In that case, the offending file was an Excel spreadsheet. SentinelOne alerted us that there were five other instances of that same spreadsheet sitting on network endpoints. They had not yet been opened, so their agents did not know about the malware, but were aware of its presence. From the central console, we commanded those agents to delete the file, and instructed all other agents to do the same should it ever reappear.

SentinelOne Apply to Al John Breeden II/IDG

Because SentinelOne is able to use machine learning to study how attacks are handled, users can ask all of the other independent agents to behave in the same way in the future.

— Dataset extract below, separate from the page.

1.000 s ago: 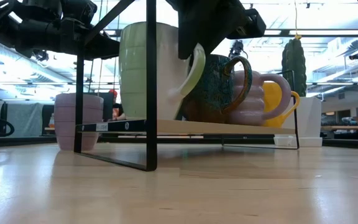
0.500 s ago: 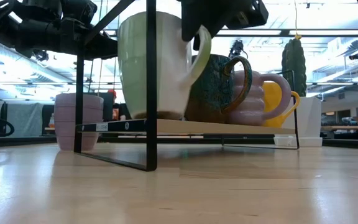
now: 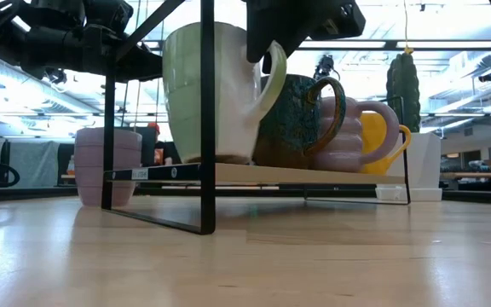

We had to shift one agent from response to monitor mode for the next test, which involved allowing ransomware to completely infect and crypto-lock an endpoint. We watched that scary process, and saw all the files turn to gibberish with the ransomware note popping up on the desktop. Normally, this would mean that a system is completely destroyed and would need to be wiped out and restored from off-site backups if available. But it turned out to be a relatively minor problem for SentinelOne.

All of the SentinelOne agents are protected against tampering, so malicious programs can’t overwrite or modify them. SentinelOne also protects critical areas within an endpoint. Even though the malware tried to erase the Microsoft volume shadow copy data and service, it was prevented from doing so by SentinelOne. From the management console, we were able to respond to the ransomware alert, telling our agent there to restore the system and all its files to their pre-locked state. Other than the ransom note on the desktop, which required a reboot to eliminate, it was as if the attack never happened. And if SentinelOne were running in response mode instead of detect mode for this test, the attack would not have even gotten that far.

SentinelOne User Interface John Breeden II/IDG

Endpoint users can be alerted when SentinelOne takes action, like deleting malicious files, or it can all be done outside of their view, or any combination in between.

In addition to robust malware protection for endpoints and the ability to roll systems back to normal even if they do somehow become infected, SentinelOne also provides a detailed forensic record of attacks. This could be helpful for organizations with deep cybersecurity teams to examine and get a better handle on the tools, tactics, and targets of their adversaries.

SentinelOne Forensics John Breeden II/IDG

In addition to stopping attacks, and rolling systems back to pre-attack states as necessary, SentinelOne also provides detailed forensics about what malware did, who it contacted, and how to stop it in the future.

The bottom line

Having powerful, protected, and independent agents sitting on endpoints gives SentinelOne a huge advantage against the increasingly sophisticated attacks of today. And because those agents are capable of acting independently, they can respond instantly as attacks happen, later sharing that information with human security teams for analysis. At the cost of a couple hundred megabytes of storage space and one percent CPU utilization, SentinelOne’s agents can provide the kind of protection that is sorely needed for endpoints, stopping threats before they get anywhere close to the core network.